═════ DATASET SECTION ═════

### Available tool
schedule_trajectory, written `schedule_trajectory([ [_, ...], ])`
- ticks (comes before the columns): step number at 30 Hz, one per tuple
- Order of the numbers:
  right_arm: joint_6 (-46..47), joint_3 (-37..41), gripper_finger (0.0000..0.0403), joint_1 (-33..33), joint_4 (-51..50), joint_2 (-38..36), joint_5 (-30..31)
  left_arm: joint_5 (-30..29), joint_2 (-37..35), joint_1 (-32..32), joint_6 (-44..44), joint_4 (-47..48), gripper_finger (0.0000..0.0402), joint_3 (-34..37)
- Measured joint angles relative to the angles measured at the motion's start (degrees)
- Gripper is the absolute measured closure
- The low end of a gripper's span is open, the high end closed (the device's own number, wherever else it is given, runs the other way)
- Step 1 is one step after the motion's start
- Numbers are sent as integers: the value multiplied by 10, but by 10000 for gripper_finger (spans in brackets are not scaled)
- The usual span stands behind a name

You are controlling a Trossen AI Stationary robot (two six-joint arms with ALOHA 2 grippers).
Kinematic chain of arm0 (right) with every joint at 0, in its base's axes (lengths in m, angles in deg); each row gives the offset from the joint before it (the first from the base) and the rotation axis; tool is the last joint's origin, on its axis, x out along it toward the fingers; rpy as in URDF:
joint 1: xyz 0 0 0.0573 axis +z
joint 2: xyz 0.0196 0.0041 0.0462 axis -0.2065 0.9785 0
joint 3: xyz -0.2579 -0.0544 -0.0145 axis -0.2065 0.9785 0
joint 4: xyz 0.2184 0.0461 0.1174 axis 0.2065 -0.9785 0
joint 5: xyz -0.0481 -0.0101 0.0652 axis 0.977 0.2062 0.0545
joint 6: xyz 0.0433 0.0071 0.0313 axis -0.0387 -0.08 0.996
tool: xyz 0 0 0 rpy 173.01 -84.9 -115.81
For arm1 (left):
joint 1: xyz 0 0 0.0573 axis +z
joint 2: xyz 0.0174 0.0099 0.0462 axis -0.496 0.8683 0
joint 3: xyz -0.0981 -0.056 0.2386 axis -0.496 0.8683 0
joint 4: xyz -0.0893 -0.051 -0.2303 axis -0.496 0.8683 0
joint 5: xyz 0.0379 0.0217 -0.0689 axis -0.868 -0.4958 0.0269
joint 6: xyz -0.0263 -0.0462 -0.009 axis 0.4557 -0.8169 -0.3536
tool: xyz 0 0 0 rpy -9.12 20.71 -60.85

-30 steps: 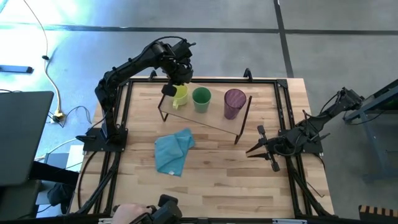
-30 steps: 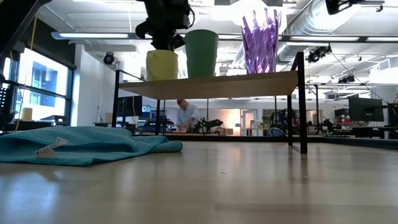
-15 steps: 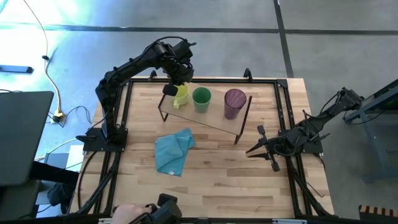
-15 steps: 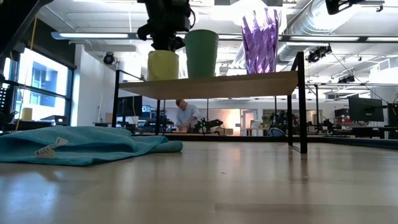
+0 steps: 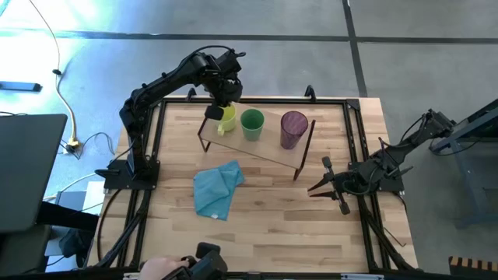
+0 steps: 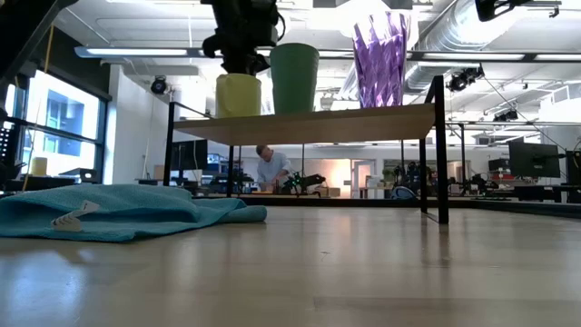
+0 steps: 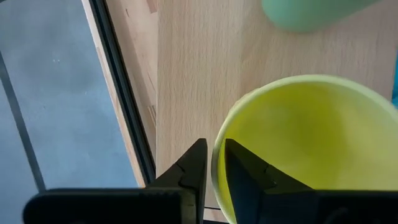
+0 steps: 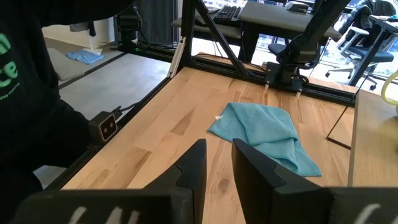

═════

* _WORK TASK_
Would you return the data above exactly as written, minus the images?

* _SOLVED EXERCISE_
### Available tool
schedule_trajectory, written `schedule_trajectory([ [_, ...], ])`
- ticks (comes before the columns): step number at 30 Hz, one per tuple
- Order of the numbers:
  right_arm: joint_6 (-46..47), joint_3 (-37..41), gripper_finger (0.0000..0.0403), joint_1 (-33..33), joint_4 (-51..50), joint_2 (-38..36), joint_5 (-30..31)
  left_arm: joint_5 (-30..29), joint_2 (-37..35), joint_1 (-32..32), joint_6 (-44..44), joint_4 (-47..48), gripper_finger (0.0000..0.0402), joint_3 (-34..37)
- Measured joint angles relative to the angles measured at the motion's start (degrees)
- Gripper is the absolute measured closure
- The low end of a gripper's span is open, the high end closed (the device's own number, wherever else it is given, runs the other way)
- Step 1 is one step after the motion's start
- Numbers are sent as integers: the value multiplied by 10, but by 10000 for gripper_finger (spans in brackets are not scaled)
- The usual span stands behind a name

You are controlling a Trossen AI Stationary robot (two six-joint arms with ALOHA 2 grippers).
Kinematic chain of arm0 (right) with every joint at 0, in its base's axes (lengths in m, angles in deg); each row gives the offset from the joint before it (the first from the base) and the rotation axis; tool is the last joint's origin, on its axis, x out along it toward the fingers; rpy as in URDF:
joint 1: xyz 0 0 0.0573 axis +z
joint 2: xyz 0.0196 0.0041 0.0462 axis -0.2065 0.9785 0
joint 3: xyz -0.2579 -0.0544 -0.0145 axis -0.2065 0.9785 0
joint 4: xyz 0.2184 0.0461 0.1174 axis 0.2065 -0.9785 0
joint 5: xyz -0.0481 -0.0101 0.0652 axis 0.977 0.2062 0.0545
joint 6: xyz 0.0433 0.0071 0.0313 axis -0.0387 -0.08 0.996
tool: xyz 0 0 0 rpy 173.01 -84.9 -115.81
For arm1 (left):
joint 1: xyz 0 0 0.0573 axis +z
joint 2: xyz 0.0174 0.0099 0.0462 axis -0.496 0.8683 0
joint 3: xyz -0.0981 -0.056 0.2386 axis -0.496 0.8683 0
joint 4: xyz -0.0893 -0.051 -0.2303 axis -0.496 0.8683 0
joint 5: xyz 0.0379 0.0217 -0.0689 axis -0.868 -0.4958 0.0269
joint 6: xyz -0.0263 -0.0462 -0.009 axis 0.4557 -0.8169 -0.3536
tool: xyz 0 0 0 rpy -9.12 20.71 -60.85

-30 steps: 
-30 steps: 
-15 steps: 
-15 steps: 
+0 steps: 
+0 steps: 
+0 steps: 
+0 steps: 

The required response has been given in full.